- [ACTIVITY]: Word for word, transcribe the material below from its first line to the line with "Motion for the", both included.

- [DATA]:
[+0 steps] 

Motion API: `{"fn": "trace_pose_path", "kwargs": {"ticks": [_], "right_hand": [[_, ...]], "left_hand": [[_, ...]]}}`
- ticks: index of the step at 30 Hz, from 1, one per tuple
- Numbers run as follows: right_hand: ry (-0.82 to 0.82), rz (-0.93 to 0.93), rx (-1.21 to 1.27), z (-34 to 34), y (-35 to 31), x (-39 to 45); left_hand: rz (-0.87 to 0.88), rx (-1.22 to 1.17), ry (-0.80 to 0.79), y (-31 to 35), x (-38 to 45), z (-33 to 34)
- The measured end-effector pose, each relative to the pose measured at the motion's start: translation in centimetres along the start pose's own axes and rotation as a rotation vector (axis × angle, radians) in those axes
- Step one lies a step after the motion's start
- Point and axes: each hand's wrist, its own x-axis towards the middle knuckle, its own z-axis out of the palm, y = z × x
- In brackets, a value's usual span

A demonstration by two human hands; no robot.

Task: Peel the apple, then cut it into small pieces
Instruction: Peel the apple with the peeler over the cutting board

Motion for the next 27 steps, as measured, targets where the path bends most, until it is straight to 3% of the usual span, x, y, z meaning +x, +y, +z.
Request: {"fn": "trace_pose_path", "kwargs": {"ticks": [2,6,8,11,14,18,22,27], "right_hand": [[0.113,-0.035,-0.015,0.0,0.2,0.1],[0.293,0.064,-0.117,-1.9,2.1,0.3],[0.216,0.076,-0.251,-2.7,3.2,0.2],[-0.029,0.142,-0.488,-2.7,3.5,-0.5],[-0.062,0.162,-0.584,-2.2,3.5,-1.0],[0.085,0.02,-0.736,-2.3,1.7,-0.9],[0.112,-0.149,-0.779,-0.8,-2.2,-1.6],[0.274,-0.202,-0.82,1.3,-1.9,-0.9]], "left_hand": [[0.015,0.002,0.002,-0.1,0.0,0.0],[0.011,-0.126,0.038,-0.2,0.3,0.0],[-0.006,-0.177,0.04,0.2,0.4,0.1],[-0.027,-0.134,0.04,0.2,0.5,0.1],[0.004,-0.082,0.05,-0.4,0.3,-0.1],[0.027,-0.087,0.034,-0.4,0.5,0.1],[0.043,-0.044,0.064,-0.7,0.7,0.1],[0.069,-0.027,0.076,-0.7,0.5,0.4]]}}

- [ANSWER AREA]:
[+0 steps] 

Motion API: `{"fn": "trace_pose_path", "kwargs": {"ticks": [_], "right_hand": [[_, ...]], "left_hand": [[_, ...]]}}`
- ticks: index of the step at 30 Hz, from 1, one per tuple
- Numbers run as follows: right_hand: ry (-0.82 to 0.82), rz (-0.93 to 0.93), rx (-1.21 to 1.27), z (-34 to 34), y (-35 to 31), x (-39 to 45); left_hand: rz (-0.87 to 0.88), rx (-1.22 to 1.17), ry (-0.80 to 0.79), y (-31 to 35), x (-38 to 45), z (-33 to 34)
- The measured end-effector pose, each relative to the pose measured at the motion's start: translation in centimetres along the start pose's own axes and rotation as a rotation vector (axis × angle, radians) in those axes
- Step one lies a step after the motion's start
- Point and axes: each hand's wrist, its own x-axis towards the middle knuckle, its own z-axis out of the palm, y = z × x
- In brackets, a value's usual span

A demonstration by two human hands; no robot.

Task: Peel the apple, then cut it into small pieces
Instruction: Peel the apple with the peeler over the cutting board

Motion for the next 27 steps, as measured, targets where the path bends most, until it is straight to 3% of the usual span, x, y, z meaning +x, +y, +z.

The work is done, and the output is complete.